■ Instructions to follow: Leaving out the pictures, output the lines from the one that contains "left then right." through the end of the material, exactly as they stand.

(Dataset excerpt)

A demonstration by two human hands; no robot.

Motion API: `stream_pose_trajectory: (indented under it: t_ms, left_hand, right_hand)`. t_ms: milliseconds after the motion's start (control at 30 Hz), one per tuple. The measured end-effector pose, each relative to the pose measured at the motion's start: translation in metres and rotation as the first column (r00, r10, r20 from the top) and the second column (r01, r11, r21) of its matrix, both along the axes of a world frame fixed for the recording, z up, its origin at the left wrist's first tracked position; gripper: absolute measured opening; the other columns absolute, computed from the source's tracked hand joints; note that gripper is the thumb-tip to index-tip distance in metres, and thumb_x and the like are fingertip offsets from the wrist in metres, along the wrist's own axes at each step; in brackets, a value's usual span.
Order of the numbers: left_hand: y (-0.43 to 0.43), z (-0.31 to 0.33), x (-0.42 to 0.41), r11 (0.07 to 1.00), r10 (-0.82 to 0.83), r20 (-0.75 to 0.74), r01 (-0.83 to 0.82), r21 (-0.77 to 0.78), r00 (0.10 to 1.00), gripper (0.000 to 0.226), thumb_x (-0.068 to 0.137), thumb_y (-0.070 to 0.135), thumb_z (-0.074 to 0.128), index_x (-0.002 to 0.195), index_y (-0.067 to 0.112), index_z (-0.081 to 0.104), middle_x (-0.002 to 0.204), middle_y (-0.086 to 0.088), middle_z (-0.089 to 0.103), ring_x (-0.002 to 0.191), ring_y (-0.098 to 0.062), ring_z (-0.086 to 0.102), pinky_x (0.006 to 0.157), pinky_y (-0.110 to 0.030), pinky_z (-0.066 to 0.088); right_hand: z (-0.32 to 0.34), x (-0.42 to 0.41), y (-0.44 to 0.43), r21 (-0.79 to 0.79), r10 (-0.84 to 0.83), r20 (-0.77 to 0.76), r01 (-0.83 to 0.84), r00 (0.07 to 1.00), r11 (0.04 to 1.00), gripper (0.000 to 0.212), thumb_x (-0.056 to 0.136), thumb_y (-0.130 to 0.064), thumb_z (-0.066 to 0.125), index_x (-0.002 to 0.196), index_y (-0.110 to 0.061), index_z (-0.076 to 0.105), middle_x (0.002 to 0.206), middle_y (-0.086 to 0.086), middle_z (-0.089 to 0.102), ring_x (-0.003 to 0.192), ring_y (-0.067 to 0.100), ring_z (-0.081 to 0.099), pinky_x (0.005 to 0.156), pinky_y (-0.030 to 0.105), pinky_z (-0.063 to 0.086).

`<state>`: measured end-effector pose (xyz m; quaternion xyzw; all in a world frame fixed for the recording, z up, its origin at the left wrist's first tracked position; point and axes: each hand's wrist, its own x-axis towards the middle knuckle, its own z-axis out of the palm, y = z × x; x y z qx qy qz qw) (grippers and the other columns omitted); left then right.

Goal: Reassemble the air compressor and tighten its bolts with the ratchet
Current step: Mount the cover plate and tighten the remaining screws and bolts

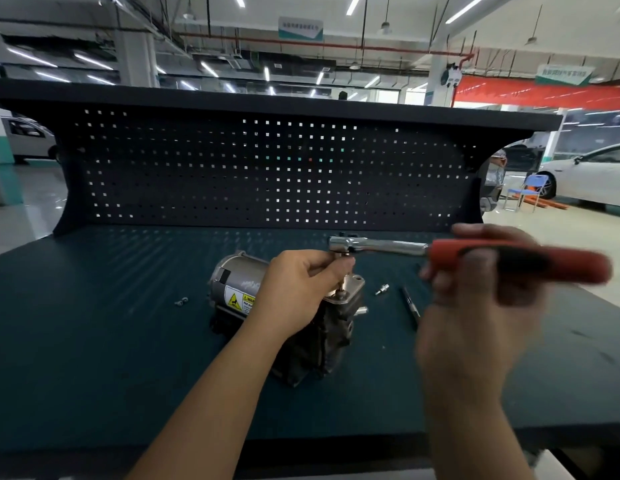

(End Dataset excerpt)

■ The answer:
`<state>`: measured end-effector pose (xyz m; quaternion xyzw; all in a world frame fixed for the recording, z up, its origin at the left wrist's first tracked position; point and axes: each hand's wrist, its own x-axis towards the middle knuckle, its own z-axis out of the palm, y = z × x; x y z qx qy qz qw) (grippers and the other columns omitted); left then right.

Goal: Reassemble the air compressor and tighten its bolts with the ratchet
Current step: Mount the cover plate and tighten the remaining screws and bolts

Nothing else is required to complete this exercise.